EXERCISE PROMPT » Without the pictures, set down everything in the listing exactly.

STORED DATA »
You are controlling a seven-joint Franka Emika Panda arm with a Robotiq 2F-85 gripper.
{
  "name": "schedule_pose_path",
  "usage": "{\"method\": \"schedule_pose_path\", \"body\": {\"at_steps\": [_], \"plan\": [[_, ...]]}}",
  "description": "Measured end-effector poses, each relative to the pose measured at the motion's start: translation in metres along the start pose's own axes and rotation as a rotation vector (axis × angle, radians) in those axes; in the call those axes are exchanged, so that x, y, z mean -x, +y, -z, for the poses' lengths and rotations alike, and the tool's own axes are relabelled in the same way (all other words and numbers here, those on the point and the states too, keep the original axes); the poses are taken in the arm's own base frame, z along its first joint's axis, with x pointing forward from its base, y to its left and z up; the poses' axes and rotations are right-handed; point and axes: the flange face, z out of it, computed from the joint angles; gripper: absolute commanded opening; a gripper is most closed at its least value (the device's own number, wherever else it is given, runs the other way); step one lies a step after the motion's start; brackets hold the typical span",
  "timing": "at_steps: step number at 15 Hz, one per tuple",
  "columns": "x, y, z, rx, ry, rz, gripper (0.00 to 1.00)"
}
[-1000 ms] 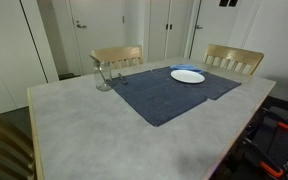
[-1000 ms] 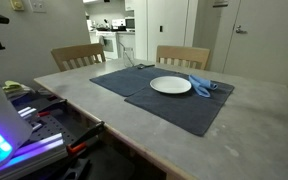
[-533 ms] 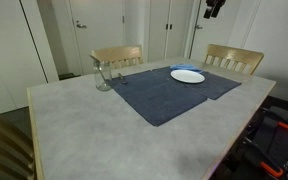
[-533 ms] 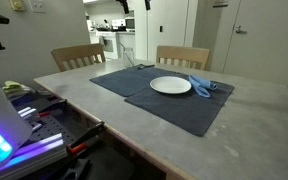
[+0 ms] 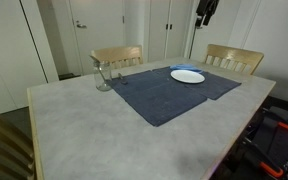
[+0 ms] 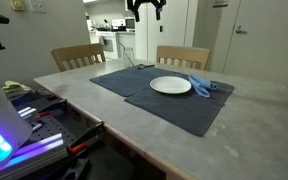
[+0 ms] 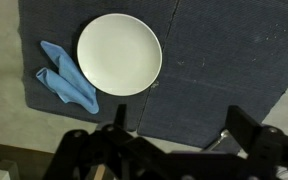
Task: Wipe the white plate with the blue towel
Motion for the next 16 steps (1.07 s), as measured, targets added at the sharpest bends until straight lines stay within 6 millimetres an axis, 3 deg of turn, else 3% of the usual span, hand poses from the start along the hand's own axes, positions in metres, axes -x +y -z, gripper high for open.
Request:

RESULT FOR THIS EXERCISE »
You are controlling a seven-joint Franka Emika Panda arm with a Robotiq 2F-85 gripper.
{
  "name": "schedule_pose_path",
  "usage": "{\"method\": \"schedule_pose_path\", \"body\": {\"at_steps\": [_], \"plan\": [[_, ...]]}}",
  "description": "Measured end-effector poses, each relative to the pose measured at the motion's start: translation in metres along the start pose's own axes and rotation as a rotation vector (axis × angle, radians) in those axes; in the call those axes are exchanged, so that x, y, z mean -x, +y, -z, for the poses' lengths and rotations alike, and the tool's own axes are relabelled in the same way (all other words and numbers here, those on the point and the states too, keep the original axes); the poses are taken in the arm's own base frame, z along its first joint's axis, with x pointing forward from its base, y to its left and z up; the poses' axes and rotations are right-handed; point and axes: the flange face, z out of it, computed from the joint angles; gripper: absolute commanded opening; a gripper is most closed at its least value (the device's own number, wherever else it is given, runs the other way); step one lies a step after the motion's start; brackets hold the typical span",
  "timing": "at_steps: step number at 15 Hz, one per tuple",
  "columns": "x, y, z, rx, ry, rz, gripper (0.00 to 1.00)"
}
[-1000 ms] 
[-1000 ms] 
[-533 ms] 
[-533 ms] 
[+0 ms] 
[+0 ms] 
[+0 ms] 
Task: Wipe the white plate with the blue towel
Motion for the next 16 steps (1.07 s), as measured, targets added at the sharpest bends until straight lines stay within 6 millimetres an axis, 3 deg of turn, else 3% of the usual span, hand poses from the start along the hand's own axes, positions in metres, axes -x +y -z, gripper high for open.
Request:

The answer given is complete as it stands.